*BRIEF*: Although the entries contain pictures, repeat only their words, exactly as written.
++++++
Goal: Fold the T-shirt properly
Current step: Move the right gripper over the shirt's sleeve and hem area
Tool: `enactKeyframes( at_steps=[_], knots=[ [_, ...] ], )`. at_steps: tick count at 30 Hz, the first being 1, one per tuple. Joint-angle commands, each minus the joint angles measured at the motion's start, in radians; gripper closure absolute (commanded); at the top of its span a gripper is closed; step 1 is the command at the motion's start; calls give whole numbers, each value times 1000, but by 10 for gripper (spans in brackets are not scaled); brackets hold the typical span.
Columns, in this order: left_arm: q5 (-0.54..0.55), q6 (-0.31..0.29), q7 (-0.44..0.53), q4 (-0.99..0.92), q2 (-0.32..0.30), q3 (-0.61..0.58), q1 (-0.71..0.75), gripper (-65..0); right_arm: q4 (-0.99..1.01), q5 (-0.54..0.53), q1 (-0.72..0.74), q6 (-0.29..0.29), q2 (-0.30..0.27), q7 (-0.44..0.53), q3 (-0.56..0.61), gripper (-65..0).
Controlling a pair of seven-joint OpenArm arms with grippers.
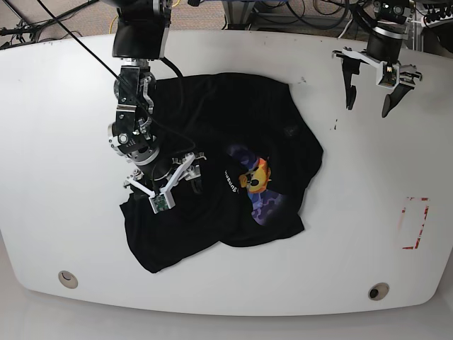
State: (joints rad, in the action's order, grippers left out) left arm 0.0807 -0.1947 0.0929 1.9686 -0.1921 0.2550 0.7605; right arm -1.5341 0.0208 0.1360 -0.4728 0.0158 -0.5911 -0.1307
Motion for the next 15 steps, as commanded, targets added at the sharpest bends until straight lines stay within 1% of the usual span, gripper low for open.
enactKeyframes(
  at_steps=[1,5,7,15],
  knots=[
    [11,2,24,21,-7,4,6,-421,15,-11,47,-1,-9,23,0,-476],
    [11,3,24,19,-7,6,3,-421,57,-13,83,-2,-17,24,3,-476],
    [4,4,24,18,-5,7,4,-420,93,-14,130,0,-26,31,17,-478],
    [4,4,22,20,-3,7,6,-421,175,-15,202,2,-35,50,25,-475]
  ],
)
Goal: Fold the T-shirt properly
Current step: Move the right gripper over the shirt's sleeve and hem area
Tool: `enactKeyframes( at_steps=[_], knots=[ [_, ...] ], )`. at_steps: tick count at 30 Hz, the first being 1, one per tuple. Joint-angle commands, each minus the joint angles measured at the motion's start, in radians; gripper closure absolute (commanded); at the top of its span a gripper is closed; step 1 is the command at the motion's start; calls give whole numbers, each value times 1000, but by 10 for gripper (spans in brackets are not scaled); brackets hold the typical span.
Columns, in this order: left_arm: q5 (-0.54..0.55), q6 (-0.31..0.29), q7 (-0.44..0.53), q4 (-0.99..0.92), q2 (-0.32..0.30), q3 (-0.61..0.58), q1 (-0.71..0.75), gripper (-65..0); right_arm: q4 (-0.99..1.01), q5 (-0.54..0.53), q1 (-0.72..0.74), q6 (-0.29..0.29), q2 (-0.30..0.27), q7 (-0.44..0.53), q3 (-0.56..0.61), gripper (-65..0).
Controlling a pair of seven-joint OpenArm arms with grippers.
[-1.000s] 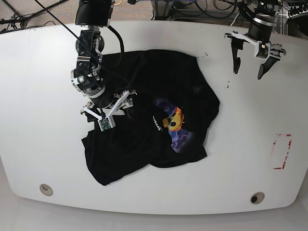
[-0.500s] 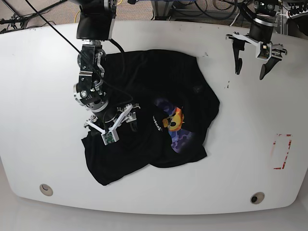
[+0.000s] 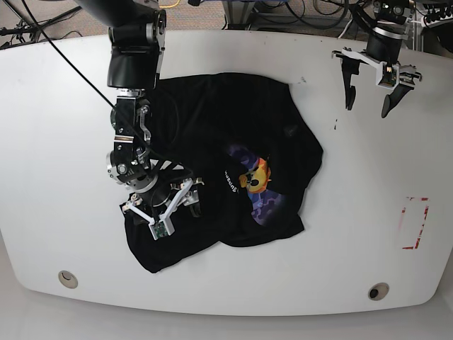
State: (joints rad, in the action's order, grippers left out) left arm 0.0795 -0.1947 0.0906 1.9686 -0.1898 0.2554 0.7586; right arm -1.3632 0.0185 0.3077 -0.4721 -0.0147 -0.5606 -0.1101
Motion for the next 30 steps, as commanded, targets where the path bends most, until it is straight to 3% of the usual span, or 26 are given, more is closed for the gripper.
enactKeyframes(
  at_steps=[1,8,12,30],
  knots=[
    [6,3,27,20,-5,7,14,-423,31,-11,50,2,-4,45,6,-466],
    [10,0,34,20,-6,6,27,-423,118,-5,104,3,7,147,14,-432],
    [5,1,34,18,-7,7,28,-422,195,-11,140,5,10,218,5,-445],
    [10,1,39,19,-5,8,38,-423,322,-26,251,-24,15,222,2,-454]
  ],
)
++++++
*SOLUTION FOR THIS EXERCISE*:
Goal: Fold the T-shirt properly
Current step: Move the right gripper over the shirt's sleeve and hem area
Tool: `enactKeyframes( at_steps=[_], knots=[ [_, ...] ], )`. at_steps: tick count at 30 Hz, the first being 1, one per tuple. Joint-angle commands, each minus the joint angles measured at the motion's start, in radians; gripper closure absolute (commanded); at the top of its span a gripper is closed; step 1 is the command at the motion's start; calls give whole numbers, each value times 1000, but by 10 for gripper (spans in brackets are not scaled); brackets hold the typical span.
Columns, in this order: left_arm: q5 (-0.54..0.55), q6 (-0.31..0.29), q7 (-0.44..0.53), q4 (-0.99..0.92), q2 (-0.32..0.30), q3 (-0.61..0.58), q1 (-0.71..0.75), gripper (-65..0); right_arm: q4 (-0.99..1.01), q5 (-0.54..0.53), q1 (-0.72..0.74), q6 (-0.29..0.29), q2 (-0.30..0.27), q7 (-0.44..0.53), q3 (-0.56..0.61), gripper (-65..0).
Controlling a pair of seven-joint OpenArm arms with grippers.
State: (joints rad, in the action's order, grippers left out) left arm 0.0807 -0.1947 0.0929 1.9686 -0.1921 0.2550 0.7605; right arm -1.5341 0.0208 0.1360 -0.4728 0.0158 -0.5911 -0.1307
Motion for the next 15 steps, as commanded, targets added at the sharpest bends until straight lines stay within 1% of the usual span, gripper low for open.
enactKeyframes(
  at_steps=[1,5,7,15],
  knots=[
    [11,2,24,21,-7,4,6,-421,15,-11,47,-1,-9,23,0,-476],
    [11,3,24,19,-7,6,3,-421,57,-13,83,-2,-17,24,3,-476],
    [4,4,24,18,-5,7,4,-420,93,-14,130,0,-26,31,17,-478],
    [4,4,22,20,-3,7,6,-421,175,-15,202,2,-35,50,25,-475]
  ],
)
Goal: Fold the T-shirt properly
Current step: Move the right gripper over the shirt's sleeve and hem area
Tool: `enactKeyframes( at_steps=[_], knots=[ [_, ...] ], )`. at_steps: tick count at 30 Hz, the first being 1, one per tuple. Joint-angle commands, each minus the joint angles measured at the motion's start, in radians; gripper closure absolute (commanded); at the top of its span a gripper is closed; step 1 is the command at the motion's start; calls give whole numbers, each value times 1000, but by 10 for gripper (spans in brackets are not scaled); brackets hold the typical span.
Columns, in this order: left_arm: q5 (-0.54..0.55), q6 (-0.31..0.29), q7 (-0.44..0.53), q4 (-0.99..0.92), q2 (-0.32..0.30), q3 (-0.61..0.58), q1 (-0.71..0.75), gripper (-65..0); right_arm: q4 (-0.99..1.01), q5 (-0.54..0.53), q1 (-0.72..0.74), q6 (-0.29..0.29), q2 (-0.30..0.27), q7 (-0.44..0.53), q3 (-0.56..0.61), gripper (-65..0).
Controlling a pair of seven-joint OpenArm arms with grippers.
[-1.000s] 
[-0.500s] 
[+0.000s] 
State: (joints rad, in the action's order, grippers left out) left arm 0.0795 -0.1947 0.0906 1.9686 -0.1898 0.2554 0.7586; right arm -1.3632 0.0185 0.3077 -0.4721 -0.0147 -0.5606 -0.1101
Motion for the next 30 steps, as commanded, targets where the path bends most, until it is straight to 3% of the usual span, or 26 are given, more is closed for the gripper.
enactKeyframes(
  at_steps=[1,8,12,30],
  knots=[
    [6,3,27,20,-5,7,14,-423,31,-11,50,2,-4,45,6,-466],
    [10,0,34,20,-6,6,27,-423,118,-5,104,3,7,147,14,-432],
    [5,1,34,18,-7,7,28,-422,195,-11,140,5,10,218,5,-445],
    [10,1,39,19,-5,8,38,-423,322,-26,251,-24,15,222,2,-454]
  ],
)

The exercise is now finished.